_Task prompt:_
Which lines below hold the word "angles"? Copy all of them.

_Dataset section:_
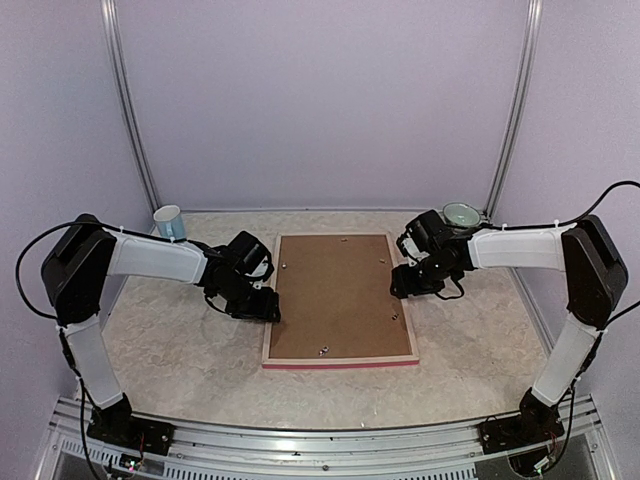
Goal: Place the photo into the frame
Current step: Press the fastener onto the backboard.
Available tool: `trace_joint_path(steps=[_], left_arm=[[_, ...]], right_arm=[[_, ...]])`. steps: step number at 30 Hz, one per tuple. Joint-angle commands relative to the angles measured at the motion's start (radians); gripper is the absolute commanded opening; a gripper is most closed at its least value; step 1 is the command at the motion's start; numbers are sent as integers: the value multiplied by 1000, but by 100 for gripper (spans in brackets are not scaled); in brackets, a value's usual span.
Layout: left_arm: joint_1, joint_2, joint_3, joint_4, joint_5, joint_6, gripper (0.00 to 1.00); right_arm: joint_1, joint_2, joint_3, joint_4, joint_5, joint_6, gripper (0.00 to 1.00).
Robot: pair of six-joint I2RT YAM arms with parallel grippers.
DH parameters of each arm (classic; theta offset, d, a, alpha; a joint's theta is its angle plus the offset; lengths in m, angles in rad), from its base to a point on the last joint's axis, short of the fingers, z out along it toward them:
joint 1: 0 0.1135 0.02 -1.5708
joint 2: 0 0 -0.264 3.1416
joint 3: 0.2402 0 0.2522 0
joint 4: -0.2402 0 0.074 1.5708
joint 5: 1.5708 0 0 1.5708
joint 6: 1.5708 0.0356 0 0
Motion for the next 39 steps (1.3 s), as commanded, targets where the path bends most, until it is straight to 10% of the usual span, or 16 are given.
trace_joint_path(steps=[1, 39], left_arm=[[1, 4, 7, -40, 18, -3, 60], [-19, -37, 24, -10, 29, -15, 65]], right_arm=[[9, -20, 16, -10, 14, -4, 60], [9, -20, 3, 12, -10, 11, 60]])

_Response to the exercise:_
Available tool: `trace_joint_path(steps=[_], left_arm=[[_, ...]], right_arm=[[_, ...]])`. steps: step number at 30 Hz, one per tuple. Joint-angle commands relative to the angles measured at the motion's start (radians); gripper is the absolute commanded opening; a gripper is most closed at its least value; step 1 is the command at the motion's start; numbers are sent as integers: the value multiplied by 1000, but by 100 for gripper (spans in brackets are not scaled); in brackets, a value's usual span.
DH parameters of each arm (classic; theta offset, d, a, alpha; a joint's theta is its angle plus the offset; lengths in m, angles in rad), from its base to a point on the last joint's axis, short of the fingers, z out along it toward them:

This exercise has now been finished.